=== Section Start ===

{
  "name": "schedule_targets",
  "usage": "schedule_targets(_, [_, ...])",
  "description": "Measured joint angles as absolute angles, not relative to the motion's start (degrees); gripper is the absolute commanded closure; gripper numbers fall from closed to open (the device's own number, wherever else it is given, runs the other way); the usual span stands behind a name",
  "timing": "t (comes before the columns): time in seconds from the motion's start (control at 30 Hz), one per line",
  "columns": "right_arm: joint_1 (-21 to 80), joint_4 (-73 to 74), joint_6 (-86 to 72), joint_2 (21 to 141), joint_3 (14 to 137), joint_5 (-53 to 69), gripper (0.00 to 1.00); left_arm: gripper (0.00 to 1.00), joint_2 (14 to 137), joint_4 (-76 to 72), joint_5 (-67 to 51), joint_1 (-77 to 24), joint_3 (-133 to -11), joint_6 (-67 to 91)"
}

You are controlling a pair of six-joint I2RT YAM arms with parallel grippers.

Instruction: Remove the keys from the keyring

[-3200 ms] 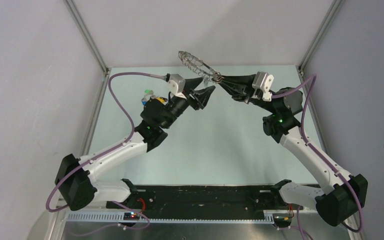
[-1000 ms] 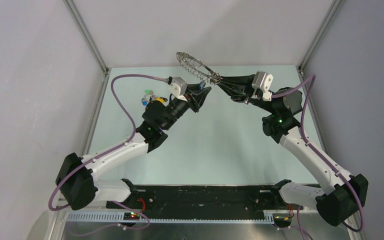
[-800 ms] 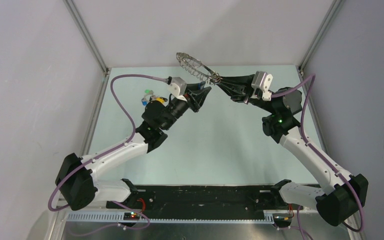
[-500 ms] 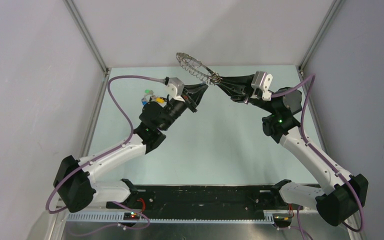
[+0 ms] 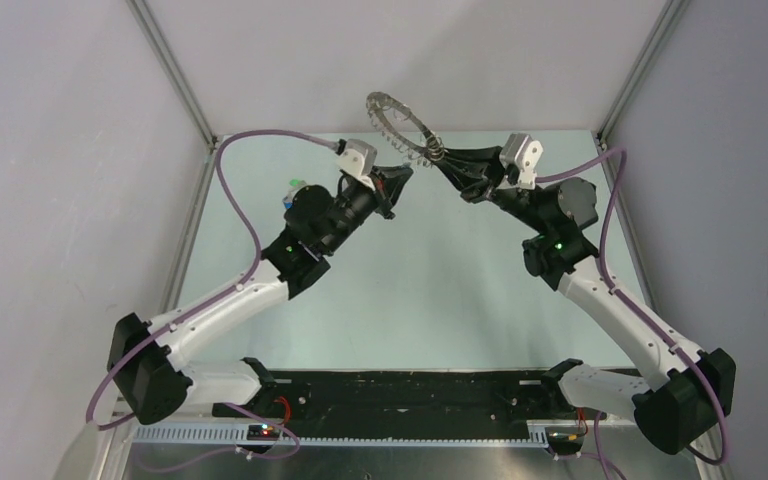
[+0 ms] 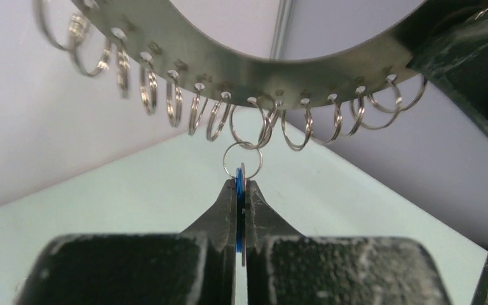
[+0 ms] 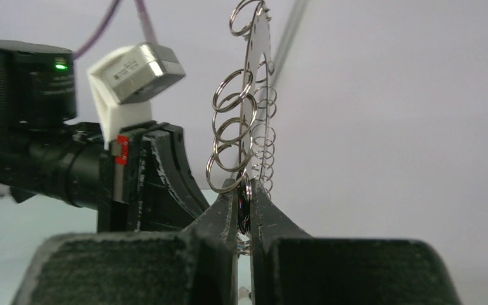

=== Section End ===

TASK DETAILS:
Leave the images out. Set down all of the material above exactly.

EXERCISE SOLUTION:
{
  "name": "schedule_targets",
  "usage": "schedule_targets(_, [_, ...])",
  "description": "Measured joint angles as absolute angles, not relative to the motion's start (degrees); gripper is the absolute commanded closure; gripper numbers fall from closed to open (the device's own number, wherever else it is given, runs the other way); the usual span stands behind a name",
  "timing": "t (comes before the columns): time in seconds from the motion's start (control at 30 Hz), one per line",
  "columns": "right_arm: joint_1 (-21 to 80), joint_4 (-73 to 74), joint_6 (-86 to 72), joint_2 (21 to 141), joint_3 (14 to 137), joint_5 (-53 to 69), gripper (0.00 to 1.00); left_arm: gripper (0.00 to 1.00), joint_2 (14 to 137), joint_4 (-76 to 72), joint_5 (-67 to 51), joint_1 (-77 to 24), joint_3 (-133 to -11), joint_6 (-67 to 91)"
}

You are controlling a pair of six-joint I2RT YAM arms with parallel grippers.

Instruction: Remove the keys from the keyring

[-3200 ms] 
[-1000 ms] 
[-800 ms] 
[-500 ms] 
[+0 ms] 
[+0 ms] 
[+0 ms] 

The exercise is complete.